Südostasien liegt unter einer beißenden Qualmwolke. Tausende Waldbrände bedrohen Mensch und Tier und machen Indonesien zum derzeit größten Klimakiller. Zugleich verschärft der Klimawandel die Umweltkatastrophe – ein Teufelskreis.
Von Wolfgang Hassenstein|greenpeace magazine
Aus Indonesien erreichen uns in diesen Tagen apokalyptische Bilder und Zahlen. Eine Glocke aus gelblichem Qualm hüllt weite Teile des Landes ein, im Süden der Insel Sumatra liegt die Sicht teils bei unter 50 Metern. Indonesiens Sozialminister Khofifah Indar Parawansa räumte ein, dass rund eine halbe Million Menschen an Atemwegsinfektionen erkrankt sind, seit im Juli die ersten unkontrollierten Waldbrände aufflammten; 19 Todesopfer wurden bestätigt. Überdies bringen die Feuer jeden Dritten der letzten 60.000 Orang-Utans in Gefahr. Die Rauchschwaden ziehen auch über Nachbarstaaten wie Malaysia und Singapur, machen dort Menschen krank und führen zu diplomatischen Spannungen.

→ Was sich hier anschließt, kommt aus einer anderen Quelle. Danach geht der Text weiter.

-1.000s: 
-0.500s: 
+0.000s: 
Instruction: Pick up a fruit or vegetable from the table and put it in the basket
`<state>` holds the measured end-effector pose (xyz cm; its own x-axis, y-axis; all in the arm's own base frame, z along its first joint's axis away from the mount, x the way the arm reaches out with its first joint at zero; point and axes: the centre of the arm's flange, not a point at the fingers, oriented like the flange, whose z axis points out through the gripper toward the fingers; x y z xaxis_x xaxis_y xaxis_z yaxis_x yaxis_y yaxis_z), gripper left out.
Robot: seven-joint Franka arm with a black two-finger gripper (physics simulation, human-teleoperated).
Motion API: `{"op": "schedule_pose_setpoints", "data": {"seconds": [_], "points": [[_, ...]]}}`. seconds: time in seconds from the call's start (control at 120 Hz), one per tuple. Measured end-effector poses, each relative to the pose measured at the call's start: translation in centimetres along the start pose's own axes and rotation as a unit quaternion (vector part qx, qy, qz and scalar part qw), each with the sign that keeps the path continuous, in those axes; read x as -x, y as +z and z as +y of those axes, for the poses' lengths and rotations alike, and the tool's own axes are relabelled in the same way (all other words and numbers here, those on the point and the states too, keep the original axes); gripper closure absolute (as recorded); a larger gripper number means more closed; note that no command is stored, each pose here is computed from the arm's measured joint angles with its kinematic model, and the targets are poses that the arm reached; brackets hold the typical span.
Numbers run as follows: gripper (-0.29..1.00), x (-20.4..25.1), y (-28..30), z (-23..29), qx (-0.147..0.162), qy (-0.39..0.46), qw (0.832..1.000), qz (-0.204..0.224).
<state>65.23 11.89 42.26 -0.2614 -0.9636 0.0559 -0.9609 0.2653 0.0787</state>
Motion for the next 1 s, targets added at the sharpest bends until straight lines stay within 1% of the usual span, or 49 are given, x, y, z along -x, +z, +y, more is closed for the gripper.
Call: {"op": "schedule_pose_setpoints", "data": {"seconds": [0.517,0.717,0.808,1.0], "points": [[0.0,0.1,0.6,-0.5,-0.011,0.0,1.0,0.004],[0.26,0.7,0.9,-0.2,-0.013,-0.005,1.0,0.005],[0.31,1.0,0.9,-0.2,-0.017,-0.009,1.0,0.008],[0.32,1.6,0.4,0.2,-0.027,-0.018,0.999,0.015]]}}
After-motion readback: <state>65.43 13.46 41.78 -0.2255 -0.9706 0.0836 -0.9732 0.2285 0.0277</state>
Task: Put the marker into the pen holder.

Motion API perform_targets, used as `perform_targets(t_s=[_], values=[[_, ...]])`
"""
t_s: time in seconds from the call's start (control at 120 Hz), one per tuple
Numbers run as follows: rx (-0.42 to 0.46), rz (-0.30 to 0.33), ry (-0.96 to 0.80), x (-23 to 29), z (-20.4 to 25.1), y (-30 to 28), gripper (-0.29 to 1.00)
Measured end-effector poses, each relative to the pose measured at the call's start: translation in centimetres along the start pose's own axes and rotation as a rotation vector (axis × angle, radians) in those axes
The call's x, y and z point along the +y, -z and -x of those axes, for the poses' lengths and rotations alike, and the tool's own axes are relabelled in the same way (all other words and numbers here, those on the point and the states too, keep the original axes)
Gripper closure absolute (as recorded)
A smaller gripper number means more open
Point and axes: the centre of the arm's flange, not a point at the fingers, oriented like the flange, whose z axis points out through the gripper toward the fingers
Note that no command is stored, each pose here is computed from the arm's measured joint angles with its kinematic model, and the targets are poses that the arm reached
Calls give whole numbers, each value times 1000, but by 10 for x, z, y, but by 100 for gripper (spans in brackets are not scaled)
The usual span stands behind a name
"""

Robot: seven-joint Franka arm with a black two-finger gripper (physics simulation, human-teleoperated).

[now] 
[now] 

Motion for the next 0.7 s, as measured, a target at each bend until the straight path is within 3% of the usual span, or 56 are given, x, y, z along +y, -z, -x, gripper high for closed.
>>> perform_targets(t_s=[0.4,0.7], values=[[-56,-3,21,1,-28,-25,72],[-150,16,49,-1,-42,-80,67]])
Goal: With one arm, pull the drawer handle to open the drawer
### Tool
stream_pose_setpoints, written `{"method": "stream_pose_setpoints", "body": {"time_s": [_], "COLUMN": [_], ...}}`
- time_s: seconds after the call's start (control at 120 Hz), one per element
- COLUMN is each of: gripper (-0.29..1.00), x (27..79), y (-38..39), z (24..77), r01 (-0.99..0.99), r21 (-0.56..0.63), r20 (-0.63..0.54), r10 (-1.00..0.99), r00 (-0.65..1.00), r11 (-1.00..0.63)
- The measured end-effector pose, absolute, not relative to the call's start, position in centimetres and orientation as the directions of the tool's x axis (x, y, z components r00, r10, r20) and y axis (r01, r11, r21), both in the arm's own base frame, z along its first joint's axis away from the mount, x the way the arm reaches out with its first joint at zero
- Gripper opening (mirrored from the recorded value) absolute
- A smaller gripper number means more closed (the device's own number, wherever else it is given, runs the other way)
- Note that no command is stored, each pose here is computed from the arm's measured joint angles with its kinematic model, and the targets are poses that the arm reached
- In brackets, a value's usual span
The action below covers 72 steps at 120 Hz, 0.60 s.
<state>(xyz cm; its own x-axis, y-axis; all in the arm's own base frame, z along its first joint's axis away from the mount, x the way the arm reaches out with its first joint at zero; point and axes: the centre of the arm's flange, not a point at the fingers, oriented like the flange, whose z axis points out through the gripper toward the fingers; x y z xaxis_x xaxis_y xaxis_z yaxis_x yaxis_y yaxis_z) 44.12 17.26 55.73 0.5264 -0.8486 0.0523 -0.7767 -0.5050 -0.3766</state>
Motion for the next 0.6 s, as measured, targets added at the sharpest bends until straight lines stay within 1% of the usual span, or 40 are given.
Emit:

Ursache der Luftverschmutzung sind brennende Wälder und Moore. Via Satellit wurden in diesem Jahr bereits mehr als 117.000 solcher Brände registriert. Viele werden absichtlich gelegt, um Platz für Ölpalmen zu schaffen. In großem Stil entwässern Palmölfirmen sumpfigen Waldboden, um neue Plantagen anzulegen. Indonesien ist der größte Palmölproduzent der Welt – der Rohstoff gelangt in großem Stil auch nach Deutschland und findet sich in Fertiggerichten, Margarine, Kosmetika oder Brennstoffen wieder. Die Initiativen westlicher Konzerne, kein Palmöl aus Urwaldrodungen mehr zu beziehen, konnten bisher den Druck auf den Urwald insgesamt nicht lindern.